A recent City News article has reported the City of Calgary is considering the sale of Glenmore Landing parkland to make room for additional housing. For many reasons, this isn't sitting well with a lot of residents of SW Calgary. Parkland is viewed by many as almost sacred and shouldn't be overtaken by construction and housing, regardless of the external pressures. But that's not always the whole story. With the ongoing housing crisis that seems to be the talk of the town, is developing parkland a viable solution?

According to City News reporting, the parcels of land in question are located to the South and East of the Glenmore Landing Shopping Centre. While the area was once designated as mature greenspace in the 1980s, the city has since altered the labelling, marking it as surplus land. The developer, Riocan, acquiring the 5.6 acres of land, applied for a land use amendment in May 2023.

In response, Communities for Glenmore Landing Preservation, a group formed in July 2023 as a result of this proposal, has taken the lead on pushing back and questioning the possible sale and development. 

One of the environmental mandates from the city is to preserve the parkland. It seems incongruous that they’d want to sell parkland in order to redevelop,” said Karen Pauling Shepard, a member of the Glenmore Landing Preservation group. “If the city is successful in selling parkland, it sets a precedent for the entire city.”
Over the next 15-20 years, Riocan plans to develop 1,250 new homes, including six residential towers, which are predicted to house 2,500 Calgarians. There are also plans to add commercial and mixed-use spaces in this area.
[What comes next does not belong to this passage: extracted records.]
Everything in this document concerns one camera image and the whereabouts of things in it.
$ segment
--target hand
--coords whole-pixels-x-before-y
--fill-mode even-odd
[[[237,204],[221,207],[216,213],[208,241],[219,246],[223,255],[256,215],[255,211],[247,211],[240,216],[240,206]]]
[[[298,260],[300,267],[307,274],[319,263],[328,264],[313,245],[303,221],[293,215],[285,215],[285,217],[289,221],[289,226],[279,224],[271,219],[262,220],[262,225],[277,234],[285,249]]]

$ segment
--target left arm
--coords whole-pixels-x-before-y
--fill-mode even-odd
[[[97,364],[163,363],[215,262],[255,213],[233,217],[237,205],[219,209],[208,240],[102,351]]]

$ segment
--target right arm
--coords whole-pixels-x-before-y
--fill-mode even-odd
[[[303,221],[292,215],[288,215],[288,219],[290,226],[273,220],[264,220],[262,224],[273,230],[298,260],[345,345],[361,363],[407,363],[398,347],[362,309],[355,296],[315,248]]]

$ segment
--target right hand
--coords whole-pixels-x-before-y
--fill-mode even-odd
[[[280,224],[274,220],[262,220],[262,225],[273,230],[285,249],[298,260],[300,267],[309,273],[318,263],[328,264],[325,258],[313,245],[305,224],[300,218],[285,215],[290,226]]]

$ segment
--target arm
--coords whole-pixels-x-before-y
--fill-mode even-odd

A multi-stage plan for the redevelopment of Glenmore Landing at the corner of 14 Street and 90 Avenue SW in Calgary. (Courtesy RioCan)

Imagine in 15 years when the project is complete, you’ll have nine high rises at this location, between nine and 36 stories tall,” Leslie Farrar, Communities for Glenmore Landing Preservation, told CityNews. 
Farrar expressed further concern at the fact that neither a hydro-geological study has been done nor an environmental impact study done, which could potentially impact the area's drinking water source(s). Additional concerns surrounding the development include obstructed views by tall towers, traffic congestion, and pedestrian safety. Riocan has reportedly addressed the traffic congestion concerns by committing to manage the area traffic through all stages of construction.

Ward 11 Coun. Kourtney Penner told reporters Thursday that things have changed since the 1980s.

When you’re looking at an agreement that’s 40 years old, language has definitely changed and we’re really just coming to understand that there are changes that are needed in the city and this is an appropriate site to consider for additional housing,” she said. "There’s nothing ever, that precludes us from selling parklands or park spaces.”
Is the Glenmore Landing Preservation group the enemy of progress? Or are groups like this the only thing left protecting green spaces? You be the judge!